**How to complete this task:**
The listing should be printed again without a single change.

**Collected material:**
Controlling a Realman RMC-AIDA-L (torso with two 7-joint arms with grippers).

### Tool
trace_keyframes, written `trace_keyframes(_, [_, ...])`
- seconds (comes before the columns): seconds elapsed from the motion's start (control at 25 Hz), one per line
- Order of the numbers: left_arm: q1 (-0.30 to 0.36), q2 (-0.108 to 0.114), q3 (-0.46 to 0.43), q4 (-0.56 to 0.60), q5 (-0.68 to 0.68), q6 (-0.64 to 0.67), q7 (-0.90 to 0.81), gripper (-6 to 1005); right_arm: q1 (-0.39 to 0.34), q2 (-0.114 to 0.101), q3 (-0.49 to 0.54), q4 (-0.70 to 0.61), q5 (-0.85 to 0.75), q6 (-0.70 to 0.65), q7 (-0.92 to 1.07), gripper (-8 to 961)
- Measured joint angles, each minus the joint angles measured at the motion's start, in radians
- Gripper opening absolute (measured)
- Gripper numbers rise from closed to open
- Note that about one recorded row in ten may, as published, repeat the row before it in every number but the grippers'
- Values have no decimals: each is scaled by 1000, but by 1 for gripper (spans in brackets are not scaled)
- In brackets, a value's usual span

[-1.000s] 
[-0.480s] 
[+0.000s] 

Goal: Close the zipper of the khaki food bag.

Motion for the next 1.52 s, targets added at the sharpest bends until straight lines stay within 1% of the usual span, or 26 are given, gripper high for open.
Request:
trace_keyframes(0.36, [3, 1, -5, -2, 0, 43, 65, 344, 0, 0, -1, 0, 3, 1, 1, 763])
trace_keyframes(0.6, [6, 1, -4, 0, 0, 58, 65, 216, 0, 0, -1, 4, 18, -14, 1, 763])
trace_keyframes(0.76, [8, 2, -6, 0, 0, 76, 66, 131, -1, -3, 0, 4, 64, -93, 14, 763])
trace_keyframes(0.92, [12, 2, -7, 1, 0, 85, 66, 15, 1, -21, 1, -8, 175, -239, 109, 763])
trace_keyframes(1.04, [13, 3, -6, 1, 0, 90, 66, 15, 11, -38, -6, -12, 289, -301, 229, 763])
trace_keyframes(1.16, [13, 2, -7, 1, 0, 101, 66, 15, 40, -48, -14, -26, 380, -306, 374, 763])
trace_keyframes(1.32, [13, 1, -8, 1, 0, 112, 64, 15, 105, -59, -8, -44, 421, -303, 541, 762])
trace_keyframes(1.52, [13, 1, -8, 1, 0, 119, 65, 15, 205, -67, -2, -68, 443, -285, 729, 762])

**Solved exercise:**
Controlling a Realman RMC-AIDA-L (torso with two 7-joint arms with grippers).

### Tool
trace_keyframes, written `trace_keyframes(_, [_, ...])`
- seconds (comes before the columns): seconds elapsed from the motion's start (control at 25 Hz), one per line
- Order of the numbers: left_arm: q1 (-0.30 to 0.36), q2 (-0.108 to 0.114), q3 (-0.46 to 0.43), q4 (-0.56 to 0.60), q5 (-0.68 to 0.68), q6 (-0.64 to 0.67), q7 (-0.90 to 0.81), gripper (-6 to 1005); right_arm: q1 (-0.39 to 0.34), q2 (-0.114 to 0.101), q3 (-0.49 to 0.54), q4 (-0.70 to 0.61), q5 (-0.85 to 0.75), q6 (-0.70 to 0.65), q7 (-0.92 to 1.07), gripper (-8 to 961)
- Measured joint angles, each minus the joint angles measured at the motion's start, in radians
- Gripper opening absolute (measured)
- Gripper numbers rise from closed to open
- Note that about one recorded row in ten may, as published, repeat the row before it in every number but the grippers'
- Values have no decimals: each is scaled by 1000, but by 1 for gripper (spans in brackets are not scaled)
- In brackets, a value's usual span

[-1.000s] 
[-0.480s] 
[+0.000s] 

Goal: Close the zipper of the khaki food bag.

Motion for the next 1.52 s, targets added at the sharpest bends until straight lines stay within 1% of the usual span, or 26 are given, gripper high for open.
Request:
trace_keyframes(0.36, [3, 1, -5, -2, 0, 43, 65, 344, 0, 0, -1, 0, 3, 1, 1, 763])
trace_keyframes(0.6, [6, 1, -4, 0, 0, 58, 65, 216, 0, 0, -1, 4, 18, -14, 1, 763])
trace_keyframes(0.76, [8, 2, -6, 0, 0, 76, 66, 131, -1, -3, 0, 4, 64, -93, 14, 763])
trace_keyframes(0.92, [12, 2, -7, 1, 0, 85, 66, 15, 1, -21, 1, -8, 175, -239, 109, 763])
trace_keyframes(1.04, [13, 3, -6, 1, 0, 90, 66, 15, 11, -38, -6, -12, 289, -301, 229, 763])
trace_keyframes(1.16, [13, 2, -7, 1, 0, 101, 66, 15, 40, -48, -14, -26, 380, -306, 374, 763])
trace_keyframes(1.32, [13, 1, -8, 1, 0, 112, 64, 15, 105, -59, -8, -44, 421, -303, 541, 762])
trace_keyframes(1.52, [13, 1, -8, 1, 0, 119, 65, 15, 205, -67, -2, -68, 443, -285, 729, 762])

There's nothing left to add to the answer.